Crónica imaginaria
D. Alfonso apareció por el casino a las cuatro, como todos los días. Avanzó, pausado, con el señorío que le es propio a quien se sabe en sus predios, haciendo revolotear las nubes de humo que otros antes habían construido cigarro tras cigarro. Saludó con ceremonia a quienes con el debido protocolo le recibían, con parquedad a los que, más preocupados por no quedarse el seis doble en casa, pudiera incordiar con excesivas palabras. Se dirigió a su sillón, junto a la ventana, ligeramente separado de la mesita de mármol blanco con patas en forma de columna estriada, ubicado perpendicular a esta para dar la óptima cabida a las piernas y el mejor acceso a la tacita y el cenicero. Durante el trayecto, que realizaba todos los días como si fuera un paseíllo en la Maestranza, flanqueó la zona de camareros que le recibieron con la cortesía acostumbrada.
- Buenas tardes, D. Alfonso.- Pepín, el decano de los empleados, con una edad más que suficiente para jubilarse, le recibía con una ligera inclinación de cabeza y cierto arquear de espaldas, como hacía con todos los socios del casino.

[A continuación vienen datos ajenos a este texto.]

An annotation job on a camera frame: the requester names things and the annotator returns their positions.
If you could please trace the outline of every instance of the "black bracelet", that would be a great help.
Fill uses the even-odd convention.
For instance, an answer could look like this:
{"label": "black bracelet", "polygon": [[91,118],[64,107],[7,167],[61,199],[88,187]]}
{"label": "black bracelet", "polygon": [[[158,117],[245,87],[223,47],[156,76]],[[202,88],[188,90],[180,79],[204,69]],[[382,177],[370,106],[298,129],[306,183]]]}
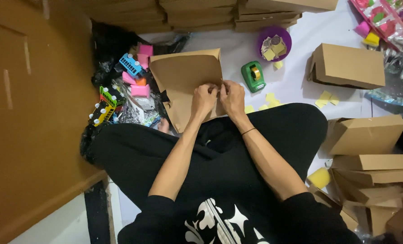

- Buenas nos las dé Dios, Pepín ¿Cómo está usted?.- Nadie sabía por qué pero nunca fue menoscabo ni falta de respeto usar el diminutivo con Pepín, como tampoco nadie hubiera consentido que se le tuteara o se le diera un tratamiento ni un ápice inferior al del presidente de la entidad o de cualquier otro asiduo. Era algo natural, consubstancial al ambiente de otros tiempos que se respiraba en el casino, en el que cada uno asumía su posición ante los otros como parte de la naturaleza de las cosas, como resultado de un meticuloso designio divino.
- ¿Lo de siempre, D. Alfonso?- Pepín, con su impoluta chaqueta blanca, antes de terminar la frase, ya se afanaba en preparar un café corto, denso, con abundante espuma y una copa de brandi cuyo nombre se aproximaba a La Gloriosa.
- Sí, gracias Pepín, usted siempre pendiente de todos. ¿Está por ahí mi periódico?
- Enseguida se lo llevo a la mesa D. Alfonso, no se moleste usted.